ABOUT THIS EXERCISE → Please give the entries below again exactly, omitting every picture.

(Source data)

--

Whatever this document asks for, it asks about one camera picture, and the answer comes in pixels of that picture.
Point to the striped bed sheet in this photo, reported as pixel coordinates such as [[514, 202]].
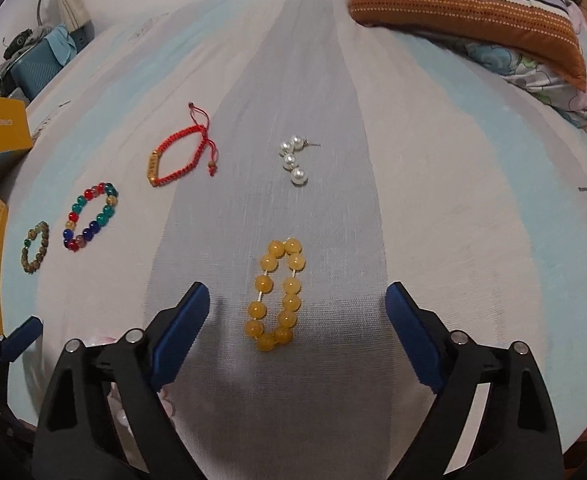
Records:
[[353, 220]]

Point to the white pearl earring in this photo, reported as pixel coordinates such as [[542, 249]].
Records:
[[294, 169], [293, 145]]

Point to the floral pillow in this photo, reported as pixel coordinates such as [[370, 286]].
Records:
[[548, 80]]

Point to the striped brown pillow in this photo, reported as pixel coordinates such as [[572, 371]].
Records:
[[473, 5]]

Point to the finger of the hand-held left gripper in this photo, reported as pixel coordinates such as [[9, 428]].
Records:
[[21, 337]]

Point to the blue bag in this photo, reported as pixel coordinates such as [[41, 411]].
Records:
[[13, 55]]

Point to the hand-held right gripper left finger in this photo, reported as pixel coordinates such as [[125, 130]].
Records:
[[183, 332]]

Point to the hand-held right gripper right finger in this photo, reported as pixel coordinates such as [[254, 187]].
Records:
[[413, 335]]

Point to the teal cloth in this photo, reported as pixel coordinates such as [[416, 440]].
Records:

--

TASK SOLUTION →
Whatever this document asks for, it asks about one camera picture, and the answer comes in pixels of that picture.
Point to the striped bed sheet in this photo, reported as pixel coordinates such as [[514, 202]].
Records:
[[353, 220]]

Point to the white pearl earring in this photo, reported as pixel coordinates such as [[542, 249]].
Records:
[[294, 169], [293, 145]]

Point to the floral pillow in this photo, reported as pixel coordinates such as [[370, 286]].
Records:
[[548, 80]]

Point to the striped brown pillow in this photo, reported as pixel coordinates such as [[572, 371]].
Records:
[[473, 5]]

Point to the finger of the hand-held left gripper in this photo, reported as pixel coordinates such as [[9, 428]].
Records:
[[21, 337]]

Point to the blue bag in this photo, reported as pixel coordinates such as [[41, 411]].
Records:
[[13, 55]]

Point to the hand-held right gripper left finger in this photo, reported as pixel coordinates such as [[125, 130]].
Records:
[[183, 332]]

Point to the hand-held right gripper right finger in this photo, reported as pixel coordinates such as [[254, 187]].
Records:
[[413, 335]]

Point to the teal cloth in this photo, reported as pixel coordinates such as [[416, 440]].
Records:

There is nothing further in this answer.